Open liuquande opened 2 years ago
have the same problem here
The problem is that model has 96x96 resolution. So it downscales face square and than upscales to fit your source video. There's no solution. You can only train hi-res model )
@liuquande I train the model use AVSpeech and meet the same problem. Do you use the pretrained model?
The reason this is happening is because the detected face image is resized to 96x96 before being inputted to the network, and the outputted lip-synced face, which is also 96x96, is being resized back to the original dimensions of the face. If the original face is larger than 96x96, it might cause those blurry edges due to up-sampling the lip-sync (probably by interpolation). The bigger the difference in dimensions between the original face and the 96x96 input dimensions, the more conspicuous those edges will be. I see two straightforward ways to deal with it:
I implemented (2) and it completely eliminated the square while keeping the lip-synced face intact.

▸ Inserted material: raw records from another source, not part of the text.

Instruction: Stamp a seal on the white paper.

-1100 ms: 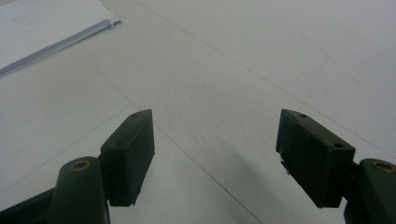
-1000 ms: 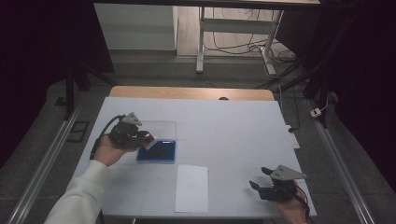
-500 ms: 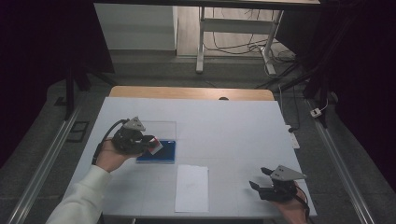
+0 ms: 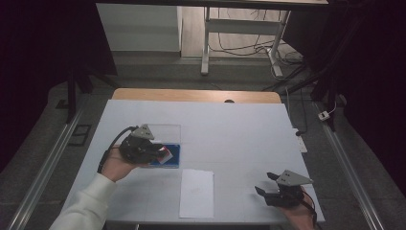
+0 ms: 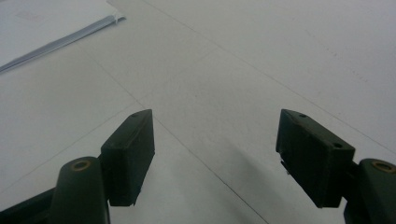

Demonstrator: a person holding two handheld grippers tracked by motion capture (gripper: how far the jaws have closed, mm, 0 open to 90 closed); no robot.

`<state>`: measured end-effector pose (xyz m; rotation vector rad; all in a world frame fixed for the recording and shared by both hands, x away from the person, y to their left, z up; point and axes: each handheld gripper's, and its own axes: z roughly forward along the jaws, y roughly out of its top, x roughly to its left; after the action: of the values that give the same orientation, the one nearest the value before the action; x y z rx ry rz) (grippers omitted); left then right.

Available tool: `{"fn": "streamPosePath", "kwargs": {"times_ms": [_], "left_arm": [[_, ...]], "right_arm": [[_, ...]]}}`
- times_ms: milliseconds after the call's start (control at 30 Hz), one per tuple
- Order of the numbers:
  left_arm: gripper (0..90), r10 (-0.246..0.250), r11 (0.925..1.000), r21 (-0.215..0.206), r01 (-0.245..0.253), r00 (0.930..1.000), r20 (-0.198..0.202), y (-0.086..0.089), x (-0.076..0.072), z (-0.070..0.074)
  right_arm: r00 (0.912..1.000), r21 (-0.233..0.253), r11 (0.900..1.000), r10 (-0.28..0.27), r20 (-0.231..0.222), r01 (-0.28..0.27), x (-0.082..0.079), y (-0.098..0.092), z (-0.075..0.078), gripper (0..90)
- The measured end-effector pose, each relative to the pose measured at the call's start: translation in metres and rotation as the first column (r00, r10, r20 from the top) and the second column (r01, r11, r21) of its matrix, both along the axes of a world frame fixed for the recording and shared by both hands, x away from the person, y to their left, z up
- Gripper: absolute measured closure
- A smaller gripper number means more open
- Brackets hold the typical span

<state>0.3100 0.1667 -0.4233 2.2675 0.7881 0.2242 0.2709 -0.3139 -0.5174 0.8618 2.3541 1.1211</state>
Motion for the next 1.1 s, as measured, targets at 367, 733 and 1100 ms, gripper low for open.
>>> {"fn": "streamPosePath", "kwargs": {"times_ms": [367,733,1100], "left_arm": [[70.0,-0.047,0.9989,-0.004,0.047,0.9989,-0.006,-0.012,-0.007,0.001],[70.0,-0.093,0.9955,0.016,0.093,0.9956,-0.011,-0.031,-0.012,0.000],[70.0,-0.136,0.9902,0.028,0.137,0.9904,-0.024,-0.048,-0.014,-0.008]], "right_arm": [[1.0000,0.004,1.000,0.003,0.000,-0.003,0.000,0.000,0.000,27.7],[1.0000,0.004,1.000,0.000,0.000,0.000,0.000,0.000,0.000,27.7],[1.0000,0.002,1.000,-0.001,-0.003,0.001,0.000,0.000,0.000,27.8]]}}
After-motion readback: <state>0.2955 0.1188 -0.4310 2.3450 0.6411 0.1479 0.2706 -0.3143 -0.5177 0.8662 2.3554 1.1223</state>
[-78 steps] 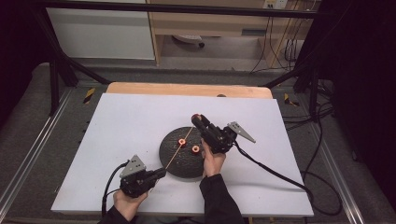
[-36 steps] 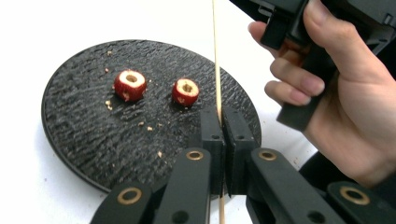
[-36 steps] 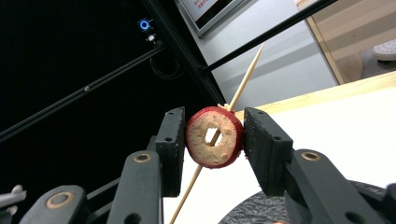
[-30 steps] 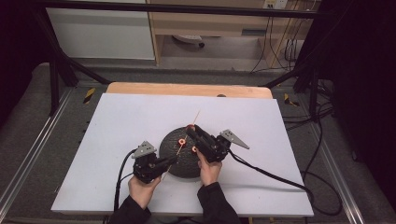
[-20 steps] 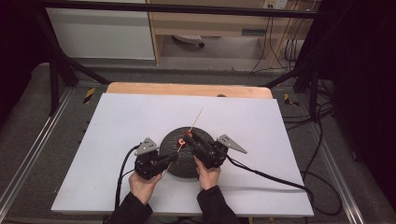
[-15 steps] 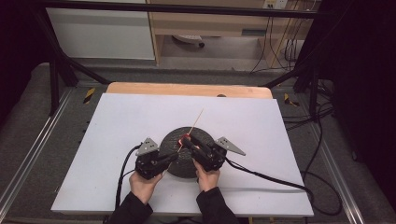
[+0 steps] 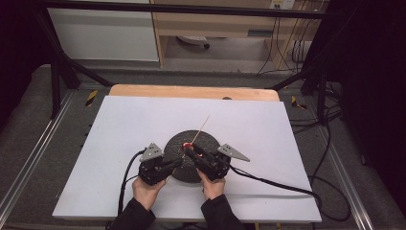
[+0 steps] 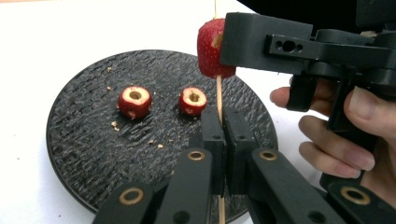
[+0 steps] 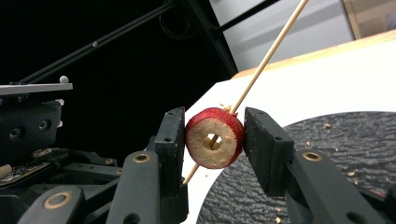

The reason this is happening is because the detected face image is resized to 96x96 before being inputted to the network, and the outputted lip-synced face, which is also 96x96, is being resized back to the original dimensions of the face. If the original face is larger than 96x96, it might cause those blurry edges due to up-sampling the lip-sync (probably by interpolation). The bigger the difference in dimensions between the original face and the 96x96 input dimensions, the more conspicuous those edges will be. I see two straightforward ways to deal with it:
- Downsample input frames using the --resize_factor argument. While this will reduce video resolution, it will reduce face dimensions and mitigate the square effect.
- (requires modifying code) Calculate a face mask for each frame so you'll know to paste only the outputted lip-synced face and not its surrounding. There are many libraries that can do that in different ways such as MediaPipe and face-parsing.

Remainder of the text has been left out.